7 - Growth and sexual maturation in human and non-human primates: a brief review



“…adult size can be reached through many pathways involving timing differences and rate differences.”

(Leigh, 2001, p. 236)

If there are indeed many pathways to the adult endpoint during growth, what becomes of interest is the nature of those different pathways and, more significantly, the consequences of differences in pathways for early survival, for the timing of the onset of reproductive activity, and for subsequent lifespan. This chapter explores some of the strategies for growth observed in primates, and outlines potential consequences of these strategies. I do this in the context of an abundance of detailed literature on growth rates, growth constraints and models of rates of growth for humans (see for example Bogin, 1999) and non-human primates (e.g. Leigh, 1996). Models of growth can provide explanations for primate life history variation (Leigh, 1995; Dirks & Bowman, 2007) and, in addition, potentially elucidate the variation that exists at the level of the individual and population between rapid and late maturation (e.g.
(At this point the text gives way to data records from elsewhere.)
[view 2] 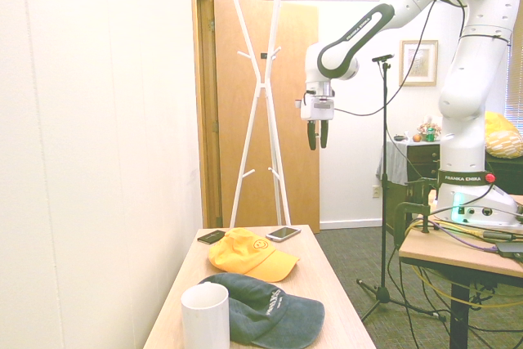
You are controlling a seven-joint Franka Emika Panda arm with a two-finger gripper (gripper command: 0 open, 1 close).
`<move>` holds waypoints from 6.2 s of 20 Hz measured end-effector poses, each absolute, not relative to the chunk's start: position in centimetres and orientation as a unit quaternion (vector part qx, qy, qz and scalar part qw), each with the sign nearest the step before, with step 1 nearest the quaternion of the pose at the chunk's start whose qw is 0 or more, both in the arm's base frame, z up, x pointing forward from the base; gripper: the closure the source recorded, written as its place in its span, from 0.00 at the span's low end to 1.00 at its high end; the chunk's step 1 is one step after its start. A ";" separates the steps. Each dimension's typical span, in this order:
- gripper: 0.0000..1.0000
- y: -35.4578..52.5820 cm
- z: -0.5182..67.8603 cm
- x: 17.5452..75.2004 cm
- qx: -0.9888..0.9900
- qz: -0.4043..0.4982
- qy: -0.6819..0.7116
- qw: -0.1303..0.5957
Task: Hang the cap
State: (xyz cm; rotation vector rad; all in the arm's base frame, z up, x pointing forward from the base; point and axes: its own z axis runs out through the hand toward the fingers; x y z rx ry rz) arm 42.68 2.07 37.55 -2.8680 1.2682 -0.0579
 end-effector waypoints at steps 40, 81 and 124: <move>1.00 41.4 17.0 55.8 -0.973 -0.103 0.204 -0.031; 0.00 41.7 18.9 55.9 -0.965 -0.113 0.235 -0.039; 1.00 40.3 17.3 55.3 -0.965 -0.089 0.234 -0.080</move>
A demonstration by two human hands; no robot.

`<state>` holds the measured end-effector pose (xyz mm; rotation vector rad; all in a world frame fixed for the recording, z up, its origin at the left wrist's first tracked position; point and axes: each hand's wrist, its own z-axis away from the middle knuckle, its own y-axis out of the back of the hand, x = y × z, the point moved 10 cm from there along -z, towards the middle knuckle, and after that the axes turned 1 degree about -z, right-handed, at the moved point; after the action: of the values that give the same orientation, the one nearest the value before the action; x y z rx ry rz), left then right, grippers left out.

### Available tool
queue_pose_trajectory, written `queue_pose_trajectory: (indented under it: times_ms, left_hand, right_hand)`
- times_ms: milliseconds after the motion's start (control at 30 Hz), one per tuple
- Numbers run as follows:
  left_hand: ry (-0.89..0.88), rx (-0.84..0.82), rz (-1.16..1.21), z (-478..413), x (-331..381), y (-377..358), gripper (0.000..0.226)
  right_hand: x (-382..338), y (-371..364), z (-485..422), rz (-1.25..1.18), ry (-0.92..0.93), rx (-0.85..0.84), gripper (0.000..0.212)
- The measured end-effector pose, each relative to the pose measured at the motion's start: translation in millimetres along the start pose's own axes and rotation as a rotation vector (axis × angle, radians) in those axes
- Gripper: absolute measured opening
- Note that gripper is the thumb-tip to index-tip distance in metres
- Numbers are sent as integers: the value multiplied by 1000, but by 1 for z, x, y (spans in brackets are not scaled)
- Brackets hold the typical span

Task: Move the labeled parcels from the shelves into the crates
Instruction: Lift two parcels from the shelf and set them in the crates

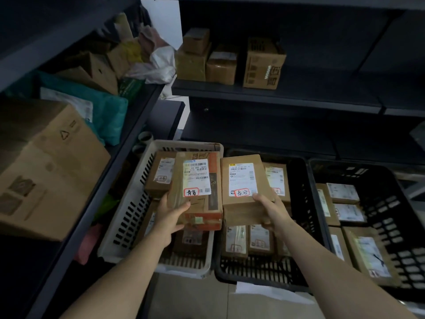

Wilson et al., 1983; Bercovitch & Berard, 1993; Setchell et al., 2001; Altmann & Alberts, 2005).

Physical maturation is obviously a consequence of growth, but the timing of physiological or hormonal reproductive onset, rather than simply attained size, determines much of the subsequent reproductive success of the individual. Early reproduction, combined with high survival, provides significant advantages in terms of lifetime reproductive success.